• **Task brief**
After finding "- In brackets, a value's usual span" in a line below, print that line and the rest of the lines exactly, leaving out all pictures.

• **Given information**
◆ ◆ ◆ ◆
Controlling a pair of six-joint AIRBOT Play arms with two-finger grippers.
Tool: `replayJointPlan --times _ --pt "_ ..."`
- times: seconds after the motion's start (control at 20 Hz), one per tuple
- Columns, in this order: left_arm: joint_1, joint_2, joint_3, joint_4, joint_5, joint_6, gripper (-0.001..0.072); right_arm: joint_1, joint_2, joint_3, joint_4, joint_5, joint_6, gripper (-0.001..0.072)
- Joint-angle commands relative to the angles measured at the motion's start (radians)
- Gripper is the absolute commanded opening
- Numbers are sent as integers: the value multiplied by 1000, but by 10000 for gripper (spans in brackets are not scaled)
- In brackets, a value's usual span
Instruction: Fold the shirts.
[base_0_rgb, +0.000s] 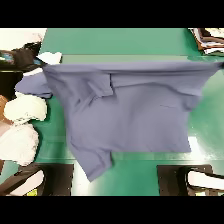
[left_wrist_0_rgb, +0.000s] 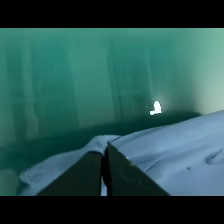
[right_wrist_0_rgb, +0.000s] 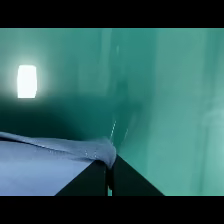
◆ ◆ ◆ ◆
• **Task solution**
- In brackets, a value's usual span
Instruction: Fold the shirts.
[base_0_rgb, +0.000s] 
[left_wrist_0_rgb, +0.000s] 
[right_wrist_0_rgb, +0.000s] 

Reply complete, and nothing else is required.